Koch et al., Policy Definition Language for Automated Management of
Distributed Systems, Mar. 1996, pp. 55-64.
Ge et al., Reverse Software Engineering of Concurrent Programs, Sep. 1990,
pp. 731-742.
|
Primary Examiner: Teska; Kevin J.
Assistant Examiner: Fiul; Dan
Attorney, Agent or Firm: Olive & Olive, P.A.
Claims
What is claimed is:
1. A computer implemented method for simulating strategic planning and
operations using a language comprising:
(a) a first expression, which states an operating goal or objective;
(b) a second expression, which states the circumstances under which at
least one of the following are associated with said goal or objective
stated in said first expression;
i. an integer hierarchical priority level;
ii. at least one penalty expression;
iii. a value expression; and
said method comprising the steps of:
using said language to establish an input that describes operating
policies, rules and guidelines;
using said input to identify operating targets;
building an optimization formulation, a solution of which identifies said
operations for achieving said operating targets, and;
implementing said operations according to said optimization formulation to
drive a simulation or to inform operators of a recommended course of
action in real time.
2. A method according to claim 1, wherein said language is an operations
control language.
3. A method according to claim 1, wherein said first expression is a target
expression.
4. A method according to claim 1, wherein said second expression is a
condition expression.
5. A computer implemented system for simulating strategic planning and
operations in a particular system using a language comprising:
(a) a first expression, which states an operating goal or objective;
(b) a second expression, which states the circumstances under which one or
more of the following are associated with said goal or objective
articulated in said first expression;
i. a integer hierarchical priority level;
ii. at least one penalty expression;
iii. a value expression; and
said system comprising:
an input device for receiving input established by use of said language,
said input comprised of operating policies, operating rules, and
guidelines of said system;
a common database for storing said input;
at least one simulation model connected to said common database;
a system controller including an embedded optimization routine to control
the operations of said simulation model; and
an output device for displaying results of simulation, said output device
having an input.
6. A computer implemented system as recited in claim 5, wherein said
language is an operations control language.

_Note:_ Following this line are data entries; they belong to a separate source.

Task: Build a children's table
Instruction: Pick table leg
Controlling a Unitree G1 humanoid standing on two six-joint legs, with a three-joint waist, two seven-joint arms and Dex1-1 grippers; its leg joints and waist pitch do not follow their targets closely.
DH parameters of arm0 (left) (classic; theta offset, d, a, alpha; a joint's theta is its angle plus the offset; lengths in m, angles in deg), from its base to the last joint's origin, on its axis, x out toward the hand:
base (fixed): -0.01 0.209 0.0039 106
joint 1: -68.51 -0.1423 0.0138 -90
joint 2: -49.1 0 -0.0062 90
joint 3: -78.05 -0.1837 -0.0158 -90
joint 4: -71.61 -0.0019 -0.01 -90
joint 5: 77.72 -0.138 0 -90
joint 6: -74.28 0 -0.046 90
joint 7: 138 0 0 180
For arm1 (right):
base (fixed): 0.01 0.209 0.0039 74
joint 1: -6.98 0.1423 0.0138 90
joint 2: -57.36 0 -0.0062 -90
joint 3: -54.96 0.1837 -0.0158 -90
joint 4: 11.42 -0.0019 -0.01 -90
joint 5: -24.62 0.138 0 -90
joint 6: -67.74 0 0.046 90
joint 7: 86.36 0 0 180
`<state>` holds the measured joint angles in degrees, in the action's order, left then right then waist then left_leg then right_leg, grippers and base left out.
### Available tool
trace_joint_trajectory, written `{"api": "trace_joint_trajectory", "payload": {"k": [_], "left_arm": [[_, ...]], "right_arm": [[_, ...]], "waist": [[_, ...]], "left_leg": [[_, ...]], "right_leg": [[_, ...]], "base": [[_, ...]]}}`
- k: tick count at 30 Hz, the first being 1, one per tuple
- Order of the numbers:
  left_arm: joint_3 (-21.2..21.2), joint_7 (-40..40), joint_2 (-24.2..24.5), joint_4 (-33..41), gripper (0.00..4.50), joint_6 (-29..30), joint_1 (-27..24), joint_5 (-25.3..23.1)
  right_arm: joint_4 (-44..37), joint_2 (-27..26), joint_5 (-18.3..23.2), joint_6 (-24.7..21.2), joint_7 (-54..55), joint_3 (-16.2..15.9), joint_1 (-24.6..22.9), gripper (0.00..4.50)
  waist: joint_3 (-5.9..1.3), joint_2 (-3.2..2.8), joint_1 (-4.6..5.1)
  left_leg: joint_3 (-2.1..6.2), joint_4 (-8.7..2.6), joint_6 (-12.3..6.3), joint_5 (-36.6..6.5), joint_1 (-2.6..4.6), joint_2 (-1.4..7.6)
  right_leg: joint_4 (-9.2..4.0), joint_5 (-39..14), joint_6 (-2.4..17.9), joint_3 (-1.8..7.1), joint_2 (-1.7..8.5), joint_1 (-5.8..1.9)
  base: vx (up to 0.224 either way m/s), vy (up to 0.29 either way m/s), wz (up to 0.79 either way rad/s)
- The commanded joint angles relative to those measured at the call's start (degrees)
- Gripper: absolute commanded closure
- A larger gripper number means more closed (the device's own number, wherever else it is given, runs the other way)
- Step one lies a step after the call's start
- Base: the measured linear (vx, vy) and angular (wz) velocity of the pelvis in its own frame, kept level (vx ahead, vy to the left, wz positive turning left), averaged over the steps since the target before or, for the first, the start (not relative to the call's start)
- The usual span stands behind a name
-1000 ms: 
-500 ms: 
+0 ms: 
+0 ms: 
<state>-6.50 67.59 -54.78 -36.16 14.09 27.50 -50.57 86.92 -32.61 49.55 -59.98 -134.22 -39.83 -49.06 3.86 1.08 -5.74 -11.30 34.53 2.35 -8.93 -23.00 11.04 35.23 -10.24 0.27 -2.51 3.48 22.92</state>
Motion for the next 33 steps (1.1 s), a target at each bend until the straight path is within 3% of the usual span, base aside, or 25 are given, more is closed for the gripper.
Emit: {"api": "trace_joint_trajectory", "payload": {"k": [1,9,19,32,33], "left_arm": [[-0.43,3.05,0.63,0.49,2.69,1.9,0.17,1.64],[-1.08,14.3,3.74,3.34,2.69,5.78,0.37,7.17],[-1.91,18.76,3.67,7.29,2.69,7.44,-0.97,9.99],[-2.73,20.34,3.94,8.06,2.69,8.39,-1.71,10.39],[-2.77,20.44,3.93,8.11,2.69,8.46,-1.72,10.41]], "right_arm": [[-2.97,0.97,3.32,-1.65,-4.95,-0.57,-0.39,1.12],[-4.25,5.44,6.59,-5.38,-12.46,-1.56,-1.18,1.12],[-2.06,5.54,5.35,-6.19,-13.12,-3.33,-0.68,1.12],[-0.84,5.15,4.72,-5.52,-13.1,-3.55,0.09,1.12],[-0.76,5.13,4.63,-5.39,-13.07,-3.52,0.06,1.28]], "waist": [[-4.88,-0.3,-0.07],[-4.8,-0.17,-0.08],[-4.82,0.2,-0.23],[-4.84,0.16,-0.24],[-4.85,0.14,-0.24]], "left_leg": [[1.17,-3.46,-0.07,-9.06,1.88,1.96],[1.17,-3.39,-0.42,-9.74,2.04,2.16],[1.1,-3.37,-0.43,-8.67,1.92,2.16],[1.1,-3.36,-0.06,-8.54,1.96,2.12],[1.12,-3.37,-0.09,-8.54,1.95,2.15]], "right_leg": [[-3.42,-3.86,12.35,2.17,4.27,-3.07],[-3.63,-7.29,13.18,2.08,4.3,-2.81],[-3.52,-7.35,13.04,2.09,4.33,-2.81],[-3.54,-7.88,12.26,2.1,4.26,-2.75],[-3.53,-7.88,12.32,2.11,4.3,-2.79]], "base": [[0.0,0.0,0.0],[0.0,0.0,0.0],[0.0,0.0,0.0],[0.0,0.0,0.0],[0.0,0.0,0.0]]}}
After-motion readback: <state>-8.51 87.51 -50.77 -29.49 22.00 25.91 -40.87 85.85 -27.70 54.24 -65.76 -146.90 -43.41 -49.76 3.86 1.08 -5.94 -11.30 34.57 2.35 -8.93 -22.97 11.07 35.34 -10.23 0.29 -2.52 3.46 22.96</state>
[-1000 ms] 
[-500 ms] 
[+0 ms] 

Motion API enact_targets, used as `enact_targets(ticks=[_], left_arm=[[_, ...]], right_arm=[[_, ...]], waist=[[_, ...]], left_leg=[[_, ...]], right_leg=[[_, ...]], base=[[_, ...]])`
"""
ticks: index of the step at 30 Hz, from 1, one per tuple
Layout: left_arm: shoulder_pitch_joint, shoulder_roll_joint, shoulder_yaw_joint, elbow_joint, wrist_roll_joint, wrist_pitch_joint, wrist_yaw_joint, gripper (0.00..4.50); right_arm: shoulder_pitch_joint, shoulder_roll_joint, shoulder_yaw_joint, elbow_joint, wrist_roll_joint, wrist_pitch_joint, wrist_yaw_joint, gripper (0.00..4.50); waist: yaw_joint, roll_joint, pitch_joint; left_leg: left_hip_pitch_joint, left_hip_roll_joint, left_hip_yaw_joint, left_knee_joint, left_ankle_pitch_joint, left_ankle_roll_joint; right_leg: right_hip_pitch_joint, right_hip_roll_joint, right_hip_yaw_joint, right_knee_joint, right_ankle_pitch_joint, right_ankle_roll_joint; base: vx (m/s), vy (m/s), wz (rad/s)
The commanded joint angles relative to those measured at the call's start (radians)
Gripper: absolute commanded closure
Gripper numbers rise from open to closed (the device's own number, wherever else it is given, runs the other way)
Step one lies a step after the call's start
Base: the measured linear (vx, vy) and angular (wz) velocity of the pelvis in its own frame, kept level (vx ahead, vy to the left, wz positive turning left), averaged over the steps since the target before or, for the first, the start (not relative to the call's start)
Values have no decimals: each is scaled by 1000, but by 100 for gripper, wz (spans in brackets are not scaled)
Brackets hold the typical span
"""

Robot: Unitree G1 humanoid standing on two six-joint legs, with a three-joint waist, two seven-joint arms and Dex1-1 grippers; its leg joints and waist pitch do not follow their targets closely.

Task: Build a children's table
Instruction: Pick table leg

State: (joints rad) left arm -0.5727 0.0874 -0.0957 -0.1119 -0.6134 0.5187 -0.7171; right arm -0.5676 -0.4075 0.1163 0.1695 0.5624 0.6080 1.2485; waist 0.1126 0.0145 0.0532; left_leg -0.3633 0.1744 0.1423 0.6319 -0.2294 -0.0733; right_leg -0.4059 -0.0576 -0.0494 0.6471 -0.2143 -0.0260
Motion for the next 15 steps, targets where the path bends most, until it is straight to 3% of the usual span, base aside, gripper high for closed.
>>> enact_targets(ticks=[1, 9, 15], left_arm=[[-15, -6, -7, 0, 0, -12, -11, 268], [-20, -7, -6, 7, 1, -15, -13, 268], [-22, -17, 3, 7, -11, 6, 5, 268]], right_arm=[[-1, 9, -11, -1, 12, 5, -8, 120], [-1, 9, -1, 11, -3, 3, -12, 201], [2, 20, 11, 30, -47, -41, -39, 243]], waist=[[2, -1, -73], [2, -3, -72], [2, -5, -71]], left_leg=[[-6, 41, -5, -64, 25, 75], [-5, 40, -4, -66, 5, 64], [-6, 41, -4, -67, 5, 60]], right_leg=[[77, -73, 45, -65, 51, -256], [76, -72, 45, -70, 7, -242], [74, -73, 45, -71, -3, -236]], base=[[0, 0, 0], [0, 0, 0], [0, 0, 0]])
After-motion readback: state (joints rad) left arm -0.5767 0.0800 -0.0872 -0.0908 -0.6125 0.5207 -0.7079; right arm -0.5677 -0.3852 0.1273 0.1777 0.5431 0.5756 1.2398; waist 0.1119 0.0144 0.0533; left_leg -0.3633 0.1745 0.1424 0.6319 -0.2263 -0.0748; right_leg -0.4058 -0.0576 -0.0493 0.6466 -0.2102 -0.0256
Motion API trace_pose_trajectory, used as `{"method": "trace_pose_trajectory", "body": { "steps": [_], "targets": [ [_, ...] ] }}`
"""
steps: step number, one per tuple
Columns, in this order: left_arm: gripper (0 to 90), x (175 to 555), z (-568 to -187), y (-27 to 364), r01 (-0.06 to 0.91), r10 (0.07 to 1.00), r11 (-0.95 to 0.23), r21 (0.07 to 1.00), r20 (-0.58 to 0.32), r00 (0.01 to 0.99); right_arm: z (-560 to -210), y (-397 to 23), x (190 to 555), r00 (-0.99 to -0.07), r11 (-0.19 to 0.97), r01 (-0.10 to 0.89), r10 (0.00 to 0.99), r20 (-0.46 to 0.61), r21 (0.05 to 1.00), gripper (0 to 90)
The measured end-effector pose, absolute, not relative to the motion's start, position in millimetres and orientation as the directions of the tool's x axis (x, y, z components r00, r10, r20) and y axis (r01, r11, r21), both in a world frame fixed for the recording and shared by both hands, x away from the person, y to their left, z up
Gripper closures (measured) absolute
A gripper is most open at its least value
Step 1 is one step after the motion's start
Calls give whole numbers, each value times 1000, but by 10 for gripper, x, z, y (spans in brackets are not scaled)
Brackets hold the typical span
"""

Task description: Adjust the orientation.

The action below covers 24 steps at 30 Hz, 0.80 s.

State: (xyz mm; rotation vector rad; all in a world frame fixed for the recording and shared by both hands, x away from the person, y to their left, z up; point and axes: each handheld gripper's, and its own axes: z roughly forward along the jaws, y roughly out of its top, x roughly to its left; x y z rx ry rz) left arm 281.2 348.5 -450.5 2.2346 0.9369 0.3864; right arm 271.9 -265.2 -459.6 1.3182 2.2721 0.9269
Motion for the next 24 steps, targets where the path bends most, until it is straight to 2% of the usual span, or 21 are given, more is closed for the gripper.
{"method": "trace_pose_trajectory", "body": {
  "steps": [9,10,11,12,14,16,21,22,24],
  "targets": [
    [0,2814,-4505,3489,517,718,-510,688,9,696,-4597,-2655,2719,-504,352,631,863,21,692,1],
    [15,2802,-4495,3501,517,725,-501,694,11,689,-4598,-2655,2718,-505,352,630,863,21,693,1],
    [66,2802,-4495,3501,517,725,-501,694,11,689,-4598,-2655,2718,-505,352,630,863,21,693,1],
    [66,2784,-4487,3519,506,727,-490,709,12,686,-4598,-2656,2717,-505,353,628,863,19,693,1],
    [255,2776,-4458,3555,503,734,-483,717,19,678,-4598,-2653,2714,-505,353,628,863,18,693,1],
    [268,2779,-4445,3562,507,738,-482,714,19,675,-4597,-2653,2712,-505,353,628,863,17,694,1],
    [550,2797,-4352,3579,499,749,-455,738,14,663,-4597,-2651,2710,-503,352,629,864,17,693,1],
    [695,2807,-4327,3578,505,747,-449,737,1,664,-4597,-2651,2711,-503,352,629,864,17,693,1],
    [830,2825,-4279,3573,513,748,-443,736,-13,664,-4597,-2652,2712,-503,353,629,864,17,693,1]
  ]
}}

7. A computer implemented system as recited in claim 5, wherein said first
expression is a target expression.
8. A computer implemented system as recited in claim 5, wherein said second
expression is a condition expression.
Description
BACKGROUND OF THE INVENTION
1. Field of the Invention
This invention relates to a computer-implemented method and system for
simulating strategic planning and operations. The method and system use a
novel operations control language (OCL) for strategic planning and
operations activity simulation. More particularly the OCL is a high-level
programming language that is written in a simple text file. The OCL
determines operational decisions of the system by emulating the behavior
of a typical simulation user. The OCL also uses target blocks to develop
and modify computer simulations within a computer based simulation system.
Water resource planning and management is used throughout the description
as a representative example of how the invention is applied.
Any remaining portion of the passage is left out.